*Aim of the task*:
Take the lines below from the one with "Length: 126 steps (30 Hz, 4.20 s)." through the one with "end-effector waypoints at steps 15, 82" and print only them, exactly. Don't print the pictures.

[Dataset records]
########
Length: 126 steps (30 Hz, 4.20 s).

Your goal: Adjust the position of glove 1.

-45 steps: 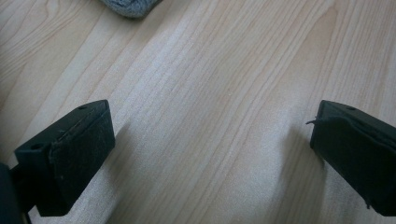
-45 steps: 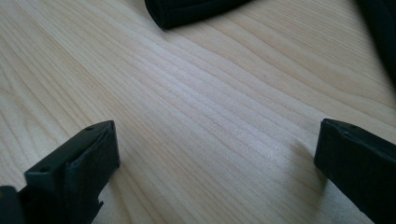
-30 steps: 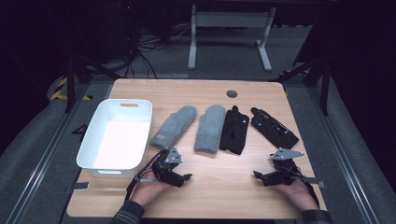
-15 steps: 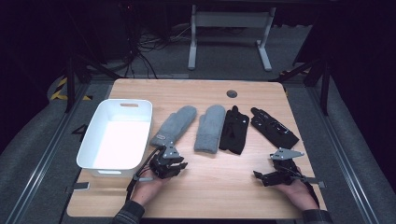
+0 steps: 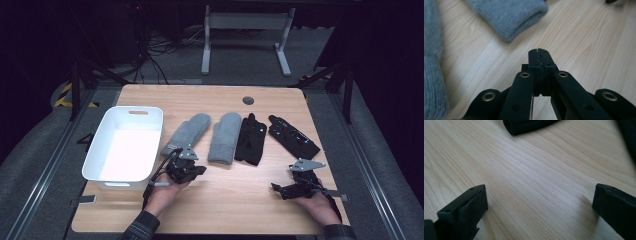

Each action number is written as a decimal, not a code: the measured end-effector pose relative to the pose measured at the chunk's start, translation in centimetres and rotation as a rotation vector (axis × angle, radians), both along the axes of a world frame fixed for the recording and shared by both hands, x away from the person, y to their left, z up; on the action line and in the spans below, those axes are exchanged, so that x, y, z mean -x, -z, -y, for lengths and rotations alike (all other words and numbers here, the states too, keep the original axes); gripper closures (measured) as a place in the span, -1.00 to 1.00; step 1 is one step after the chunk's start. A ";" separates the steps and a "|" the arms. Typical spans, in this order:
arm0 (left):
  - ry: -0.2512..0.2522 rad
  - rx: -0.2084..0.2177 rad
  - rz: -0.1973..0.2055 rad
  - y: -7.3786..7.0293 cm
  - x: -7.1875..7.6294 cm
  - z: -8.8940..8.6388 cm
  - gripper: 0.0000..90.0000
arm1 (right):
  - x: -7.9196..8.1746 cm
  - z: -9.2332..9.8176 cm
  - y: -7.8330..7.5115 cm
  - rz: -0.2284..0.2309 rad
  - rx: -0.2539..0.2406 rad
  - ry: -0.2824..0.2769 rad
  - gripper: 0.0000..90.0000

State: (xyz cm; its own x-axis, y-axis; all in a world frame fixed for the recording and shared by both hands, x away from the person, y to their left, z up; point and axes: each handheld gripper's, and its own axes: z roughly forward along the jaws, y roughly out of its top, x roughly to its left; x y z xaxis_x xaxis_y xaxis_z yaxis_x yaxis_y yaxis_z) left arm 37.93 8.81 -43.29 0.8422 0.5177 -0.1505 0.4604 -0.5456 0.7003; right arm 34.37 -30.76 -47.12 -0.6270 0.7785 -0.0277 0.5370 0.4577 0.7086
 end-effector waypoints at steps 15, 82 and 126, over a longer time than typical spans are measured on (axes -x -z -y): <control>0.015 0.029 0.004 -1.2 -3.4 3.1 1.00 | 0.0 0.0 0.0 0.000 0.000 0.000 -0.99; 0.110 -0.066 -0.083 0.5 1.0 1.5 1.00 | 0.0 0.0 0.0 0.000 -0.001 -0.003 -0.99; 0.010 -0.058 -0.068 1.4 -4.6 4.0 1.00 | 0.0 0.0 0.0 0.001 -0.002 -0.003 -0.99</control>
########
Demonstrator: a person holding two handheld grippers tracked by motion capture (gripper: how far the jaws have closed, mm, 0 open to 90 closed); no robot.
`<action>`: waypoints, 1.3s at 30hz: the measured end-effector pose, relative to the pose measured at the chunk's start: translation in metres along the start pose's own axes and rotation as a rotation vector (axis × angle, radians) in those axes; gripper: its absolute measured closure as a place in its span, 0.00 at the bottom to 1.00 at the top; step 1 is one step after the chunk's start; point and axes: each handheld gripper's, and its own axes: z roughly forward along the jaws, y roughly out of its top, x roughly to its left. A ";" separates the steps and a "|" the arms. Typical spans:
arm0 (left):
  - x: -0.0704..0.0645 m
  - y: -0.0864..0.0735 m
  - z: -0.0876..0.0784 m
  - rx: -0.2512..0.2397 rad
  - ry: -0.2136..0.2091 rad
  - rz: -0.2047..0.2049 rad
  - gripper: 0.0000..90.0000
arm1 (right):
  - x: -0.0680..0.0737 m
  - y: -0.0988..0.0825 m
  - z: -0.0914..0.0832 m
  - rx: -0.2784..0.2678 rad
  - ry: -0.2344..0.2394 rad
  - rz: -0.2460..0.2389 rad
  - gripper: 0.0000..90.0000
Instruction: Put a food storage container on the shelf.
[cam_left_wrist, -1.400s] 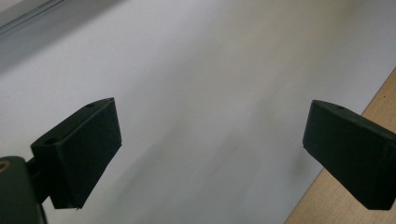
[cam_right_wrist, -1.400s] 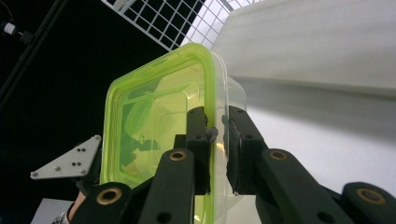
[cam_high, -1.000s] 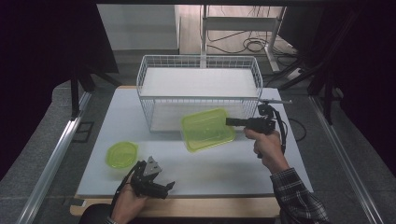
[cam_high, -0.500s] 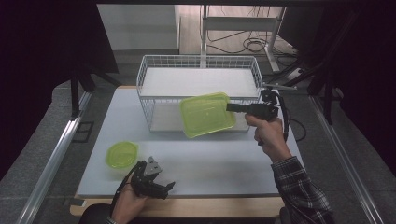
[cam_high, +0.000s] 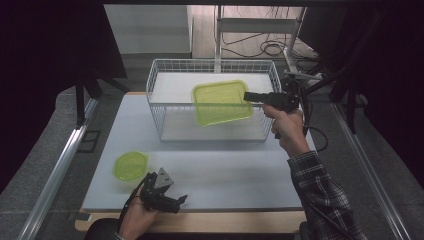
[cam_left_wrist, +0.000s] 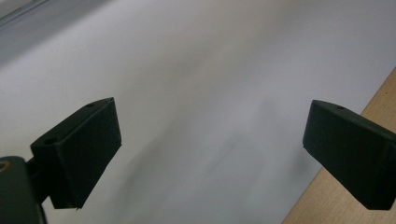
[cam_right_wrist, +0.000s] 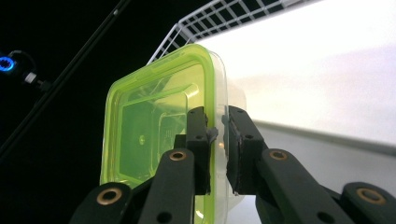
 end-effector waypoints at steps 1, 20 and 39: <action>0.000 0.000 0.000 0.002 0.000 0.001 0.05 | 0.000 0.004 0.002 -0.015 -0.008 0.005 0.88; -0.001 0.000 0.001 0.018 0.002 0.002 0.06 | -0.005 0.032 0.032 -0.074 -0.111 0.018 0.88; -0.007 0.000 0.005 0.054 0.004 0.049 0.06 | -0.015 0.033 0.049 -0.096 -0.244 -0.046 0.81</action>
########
*Finished task*:
Length: 126 steps (30 Hz, 4.20 s).

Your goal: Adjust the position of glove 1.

-45 steps: 
-45 steps: 
-30 steps: 
-15 steps: 
+0 steps: 

Each action number is written as a decimal, not a code: the measured end-effector pose relative to the pose measured at the chunk's start, translation in centimetres and rotation as a rotation vector (axis × angle, radians), both along the axes of a world frame fixed for the recording and shared by both hands, x away from the person, y to their left, z up; on the action line and in the spans below, those axes are exchanged, so that x, y, z mean -x, -z, -y, for lengths and rotations alike (all other words and numbers here, the states too, keep the original axes); gripper closures (measured) as a place in the span, -1.00 to 1.00; step 1 is one step after the chunk's start. A ";" separates the steps and a "|" the arms. Typical spans, in this order:
arm0 (left):
  - ry: -0.2512..0.2522 rad
  - rx: -0.2084..0.2177 rad
  - rz: -0.1973..0.2055 rad
  - y: -7.3786..7.0293 cm
  - x: -7.1875..7.6294 cm
  - z: -8.8940..8.6388 cm
  - gripper: 0.0000..90.0000
arm1 (right):
  - x: -7.9196..8.1746 cm
  - z: -9.2332..9.8176 cm
  - y: -7.8330..7.5115 cm
  - rz: -0.2284..0.2309 rad
  - rx: -0.2539..0.2406 rad
  - ry: -0.2824..0.2769 rad
  - gripper: 0.0000..90.0000

State: (xyz cm; its own x-axis, y-axis; all in a world frame fixed for the recording and shared by both hands, x away from the person, y to their left, z up; point and axes: each handheld gripper's, and its own axes: z roughly forward along the jaws, y roughly out of its top, x roughly to its left; x y z xaxis_x xaxis_y xaxis_z yaxis_x yaxis_y yaxis_z) left arm 37.93 8.81 -43.29 0.8422 0.5177 -0.1505 0.4604 -0.5456 0.7003; right arm 34.37 -30.76 -47.12 -0.6270 0.7785 -0.0277 0.5370 0.4577 0.7086
 end-effector waypoints at steps 15, 82 and 126, over a longer time than typical spans are measured on (axes -x -z -y): <control>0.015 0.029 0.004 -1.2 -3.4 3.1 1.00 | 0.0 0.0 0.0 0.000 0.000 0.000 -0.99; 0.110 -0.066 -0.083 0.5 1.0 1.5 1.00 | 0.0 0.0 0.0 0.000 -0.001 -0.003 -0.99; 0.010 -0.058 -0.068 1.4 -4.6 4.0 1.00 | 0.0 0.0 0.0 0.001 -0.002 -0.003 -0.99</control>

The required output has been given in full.